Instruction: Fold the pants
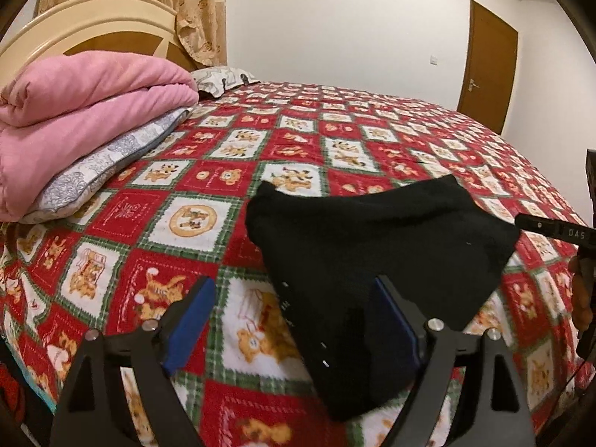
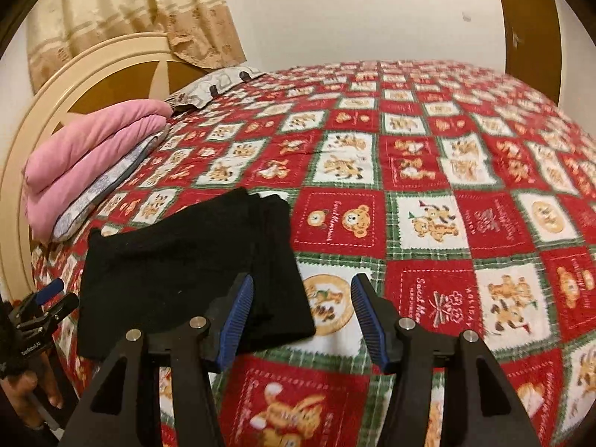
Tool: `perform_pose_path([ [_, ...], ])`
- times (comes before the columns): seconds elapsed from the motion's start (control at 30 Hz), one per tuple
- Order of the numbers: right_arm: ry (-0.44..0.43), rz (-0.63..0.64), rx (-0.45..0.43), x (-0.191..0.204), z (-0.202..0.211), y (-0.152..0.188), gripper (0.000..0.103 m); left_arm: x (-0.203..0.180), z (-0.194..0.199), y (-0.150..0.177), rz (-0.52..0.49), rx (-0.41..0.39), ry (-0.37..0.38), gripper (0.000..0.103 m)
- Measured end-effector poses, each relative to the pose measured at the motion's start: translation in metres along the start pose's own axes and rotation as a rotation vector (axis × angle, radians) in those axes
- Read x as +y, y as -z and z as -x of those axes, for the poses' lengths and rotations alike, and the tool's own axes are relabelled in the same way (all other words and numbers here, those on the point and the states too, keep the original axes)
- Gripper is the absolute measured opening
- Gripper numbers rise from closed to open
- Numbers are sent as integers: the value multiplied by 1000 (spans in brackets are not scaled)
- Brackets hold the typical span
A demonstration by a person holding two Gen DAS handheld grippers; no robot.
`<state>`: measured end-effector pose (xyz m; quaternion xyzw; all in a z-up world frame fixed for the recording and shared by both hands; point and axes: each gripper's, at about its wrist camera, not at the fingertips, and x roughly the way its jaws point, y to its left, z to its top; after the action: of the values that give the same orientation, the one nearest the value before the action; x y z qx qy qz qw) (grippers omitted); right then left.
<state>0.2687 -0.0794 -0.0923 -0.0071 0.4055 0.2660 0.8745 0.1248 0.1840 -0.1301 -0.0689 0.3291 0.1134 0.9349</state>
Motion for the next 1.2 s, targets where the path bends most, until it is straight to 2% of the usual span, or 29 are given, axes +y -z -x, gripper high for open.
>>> perform_pose_path([
  [0.13, -17, 13, -29, 12, 24, 8, 56, -5, 15, 6, 3, -6, 13, 88],
  [0.33, -11, 100, -104, 46, 75, 30, 57, -15, 45, 12, 24, -65, 36, 93],
  [0.5, -10, 185, -162, 73, 115, 50, 61, -22, 69, 12, 29, -113, 58, 93],
  [0.7, -2, 224, -223, 85, 153, 67, 62, -29, 95, 10, 26, -171, 69, 98],
  [1.2, -12, 184, -273, 82, 186, 91, 64, -40, 128, 14, 17, -216, 81, 99],
])
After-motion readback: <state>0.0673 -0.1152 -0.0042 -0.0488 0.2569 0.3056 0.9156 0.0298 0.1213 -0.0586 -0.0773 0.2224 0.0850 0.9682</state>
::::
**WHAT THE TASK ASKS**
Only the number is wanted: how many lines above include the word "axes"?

**EXERCISE SOLUTION**
4